B-Sens’ Prince playing the ‘right way’
Hoping for a call up to the NHL
A bright light in a dim season for the Binghamton Senators, Shane Prince is trying to put a block on all the outside noise.
Will the Ottawa Senators trade a veteran or two, finally opening the door for Prince to make his NHL debut? Have the big-league Senators seen enough to re-sign the 22-year-old left winger when his entry level contract expires following the season? Where does he stand relative to fellow left winger Matt Puempel and the other forward prospects?
“If you think too much about it, it can mess with your mind a little bit,” says Prince, in a master understatement. “To me, it’s a mindset. I’ve battled through obstacles my whole life.
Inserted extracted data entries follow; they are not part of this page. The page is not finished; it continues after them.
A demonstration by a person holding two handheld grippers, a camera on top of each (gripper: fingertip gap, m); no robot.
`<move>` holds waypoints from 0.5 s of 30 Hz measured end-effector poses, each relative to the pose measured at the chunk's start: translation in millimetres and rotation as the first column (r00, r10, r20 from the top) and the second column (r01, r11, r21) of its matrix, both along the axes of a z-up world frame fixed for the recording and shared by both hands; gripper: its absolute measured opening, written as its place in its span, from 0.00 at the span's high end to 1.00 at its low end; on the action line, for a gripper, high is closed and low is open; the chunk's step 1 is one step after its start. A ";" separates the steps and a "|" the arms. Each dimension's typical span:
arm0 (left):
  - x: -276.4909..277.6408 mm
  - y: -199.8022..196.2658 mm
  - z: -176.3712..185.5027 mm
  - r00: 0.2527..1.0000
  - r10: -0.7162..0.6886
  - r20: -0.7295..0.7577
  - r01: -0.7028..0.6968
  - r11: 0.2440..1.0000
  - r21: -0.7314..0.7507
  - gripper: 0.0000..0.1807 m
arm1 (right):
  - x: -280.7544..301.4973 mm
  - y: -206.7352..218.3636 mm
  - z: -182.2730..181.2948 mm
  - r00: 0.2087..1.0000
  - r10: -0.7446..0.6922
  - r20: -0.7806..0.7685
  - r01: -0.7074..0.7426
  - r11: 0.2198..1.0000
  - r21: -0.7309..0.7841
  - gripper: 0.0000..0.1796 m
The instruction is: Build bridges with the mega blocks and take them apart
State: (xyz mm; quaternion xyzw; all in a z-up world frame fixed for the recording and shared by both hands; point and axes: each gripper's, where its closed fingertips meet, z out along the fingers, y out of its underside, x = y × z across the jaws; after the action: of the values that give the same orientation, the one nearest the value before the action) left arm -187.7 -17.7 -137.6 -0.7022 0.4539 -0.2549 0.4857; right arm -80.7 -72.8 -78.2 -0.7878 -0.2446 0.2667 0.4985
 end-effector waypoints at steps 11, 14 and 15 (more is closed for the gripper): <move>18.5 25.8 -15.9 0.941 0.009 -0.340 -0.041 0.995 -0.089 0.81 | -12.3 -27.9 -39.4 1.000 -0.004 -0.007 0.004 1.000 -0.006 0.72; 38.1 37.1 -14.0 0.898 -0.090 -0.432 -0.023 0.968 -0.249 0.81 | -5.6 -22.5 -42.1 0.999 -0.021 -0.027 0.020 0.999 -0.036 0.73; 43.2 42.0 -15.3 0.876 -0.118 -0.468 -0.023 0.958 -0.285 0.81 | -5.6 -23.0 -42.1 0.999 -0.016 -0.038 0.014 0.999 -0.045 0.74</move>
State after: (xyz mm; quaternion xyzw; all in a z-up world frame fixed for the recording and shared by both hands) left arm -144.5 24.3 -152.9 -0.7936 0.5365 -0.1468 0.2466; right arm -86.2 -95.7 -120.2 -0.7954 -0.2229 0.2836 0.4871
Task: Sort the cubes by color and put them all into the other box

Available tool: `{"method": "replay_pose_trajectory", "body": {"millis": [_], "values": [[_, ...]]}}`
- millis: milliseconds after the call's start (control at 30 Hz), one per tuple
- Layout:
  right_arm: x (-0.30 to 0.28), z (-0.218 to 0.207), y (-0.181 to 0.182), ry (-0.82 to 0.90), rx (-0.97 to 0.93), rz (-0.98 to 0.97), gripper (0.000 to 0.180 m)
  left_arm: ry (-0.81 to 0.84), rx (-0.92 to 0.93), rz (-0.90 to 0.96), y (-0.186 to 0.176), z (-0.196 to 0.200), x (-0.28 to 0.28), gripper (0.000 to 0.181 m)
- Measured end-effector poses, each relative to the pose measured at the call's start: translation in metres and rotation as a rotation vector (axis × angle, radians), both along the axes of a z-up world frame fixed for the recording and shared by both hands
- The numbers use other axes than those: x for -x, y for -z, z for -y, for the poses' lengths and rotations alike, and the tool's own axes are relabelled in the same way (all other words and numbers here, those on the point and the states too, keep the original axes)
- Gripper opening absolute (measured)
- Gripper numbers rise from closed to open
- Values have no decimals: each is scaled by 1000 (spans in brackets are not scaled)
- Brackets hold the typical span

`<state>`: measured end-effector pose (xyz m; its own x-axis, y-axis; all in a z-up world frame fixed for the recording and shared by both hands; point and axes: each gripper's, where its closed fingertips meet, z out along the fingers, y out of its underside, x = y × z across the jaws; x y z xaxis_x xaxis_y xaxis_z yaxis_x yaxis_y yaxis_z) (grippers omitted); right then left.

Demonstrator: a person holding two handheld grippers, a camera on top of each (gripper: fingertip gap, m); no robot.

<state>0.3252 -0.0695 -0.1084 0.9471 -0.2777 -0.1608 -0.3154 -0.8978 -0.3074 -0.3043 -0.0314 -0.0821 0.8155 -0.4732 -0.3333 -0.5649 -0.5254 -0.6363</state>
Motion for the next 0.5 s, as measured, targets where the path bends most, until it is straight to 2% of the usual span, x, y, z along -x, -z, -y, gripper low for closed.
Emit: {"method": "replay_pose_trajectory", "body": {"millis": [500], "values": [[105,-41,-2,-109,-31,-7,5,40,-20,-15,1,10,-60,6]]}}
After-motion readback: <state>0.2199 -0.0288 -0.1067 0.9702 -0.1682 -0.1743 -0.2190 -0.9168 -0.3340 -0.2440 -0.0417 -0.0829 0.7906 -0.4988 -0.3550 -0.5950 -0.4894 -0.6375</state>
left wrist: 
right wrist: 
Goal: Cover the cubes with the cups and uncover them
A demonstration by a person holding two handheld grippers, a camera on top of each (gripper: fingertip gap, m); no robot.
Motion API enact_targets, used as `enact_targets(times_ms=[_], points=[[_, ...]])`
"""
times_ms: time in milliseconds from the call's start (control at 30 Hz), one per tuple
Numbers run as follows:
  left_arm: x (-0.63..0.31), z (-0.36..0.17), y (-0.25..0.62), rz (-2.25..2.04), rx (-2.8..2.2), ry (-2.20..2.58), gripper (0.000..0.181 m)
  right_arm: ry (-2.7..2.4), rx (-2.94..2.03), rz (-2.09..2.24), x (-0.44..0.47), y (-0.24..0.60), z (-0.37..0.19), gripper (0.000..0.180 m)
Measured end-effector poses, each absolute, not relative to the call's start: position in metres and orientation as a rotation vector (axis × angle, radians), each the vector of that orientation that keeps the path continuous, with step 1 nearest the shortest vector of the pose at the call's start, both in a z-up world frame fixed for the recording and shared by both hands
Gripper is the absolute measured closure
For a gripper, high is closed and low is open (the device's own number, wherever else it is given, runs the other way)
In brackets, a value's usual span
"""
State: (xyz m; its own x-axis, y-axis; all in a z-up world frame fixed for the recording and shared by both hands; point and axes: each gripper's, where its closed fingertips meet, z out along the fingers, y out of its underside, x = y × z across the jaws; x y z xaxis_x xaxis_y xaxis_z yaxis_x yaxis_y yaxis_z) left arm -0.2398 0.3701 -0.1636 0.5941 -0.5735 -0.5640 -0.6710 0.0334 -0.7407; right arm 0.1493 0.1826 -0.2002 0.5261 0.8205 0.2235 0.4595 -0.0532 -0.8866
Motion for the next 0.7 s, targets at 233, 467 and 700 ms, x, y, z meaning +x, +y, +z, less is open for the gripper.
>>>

All of those decisions are out of my control.”
The former Ottawa 67’s star, drafted 61st overall in 2011, is anxious to show himself when the struggling B-Sens take on the Toronto Marlies in Sunday’s matinee at the Canadian Tire Centre.
Now in his third pro season, Prince has put up solid numbers — 17 goals and 20 assists in 45 games and netted a hat trick at the AHL All-Star Game last month — but he’s been frustrated as the losses have piled up.
If you thought the Sens are having a rough year, it’s nothing compared to Binghamton, which went into Friday’s game against Lehigh Valley having lost seven of eight. They had won three of 16 games in 2015, plummeting to the AHL’s Eastern Conference basement.
There will be no run to the Calder Cup, as was the case when the bigleague Senators bottomed out in 2011, an exercise which provided valuable playoff experience to the organization’s young talent.
“Nobody likes losing, I hate losing,” Prince says. “It’s hard. It kind of becomes contagious. When you’re winning, everything goes right. When you’re losing, nothing goes right.”
Prince has, however, discovered how to play the “right way”, according to Senators assistant general manager Randy Lee.
Prince, who scored 43 goals and 90 points in 57 games with the 67’s in 2011-12, has always been a natural goal scorer and point producer. But he has also embraced the messages from Binghamton coach Luke Richardson to become a complete player.
“Luke has worked with him on the things he needs to do, not just the things he likes to do,” says Lee. “Playing harder without the puck, harder on the wall. He has done a pretty good job with that.”
Prince believes he has made “leaps and bounds in trying to become that kind of player,” and he’s welcoming the chance to show his stuff in the bigger arena on Sunday.
“For sure, it’s obviously important as far as (Senators management) watching, but it’s also just about getting back to Ottawa. I’m really excited about being back there.”
The goal is to stay here, of course, and perhaps nothing illustrates the lifestyle difference between the NHL and AHL than the travel schedule.
After playing Lehigh Valley in Allentown, Pennsylvania, Friday night and busing to Ottawa, the BSens were expected to arrive here at about 4 a.m. on Saturday.
They’ll practise here and take in Saturday’s game between the Senators and Edmonton Oilers.
After Sunday’s game, the B-Sens will jump back onto the bus for the ride to Toronto and a Family Day matinee rematch against the Marlies on Monday.
Lee suggests that fans will like what they see from defenceman Chris Wideman, who is essentially Erik Karlsson-Lite, with 13 goals and 23 assists with Binghamton.
“He’s the quarterback of the power play, but he’s not a liability defensively, he says.
“He’s a guy who has been targeted because he’s a top end point producer and a smaller guy (5-10, 170 pounds), but he competes hard.”
Assistant GM Lee also labels multi-purpose forward Max McCormick as a “Baby Boro,” likening his determination to that of Senators defenceman Mark Borowiecki.
“He has carved out a role for himself where he’s an energy guy, and he’s been versatile,” he says.
“He practises like Borowiecki, he’s a real positive in the room.
“He’s got edge, sandpaper, playing the type of style down in Binghamton that he would have to play if he made it to the NHL.”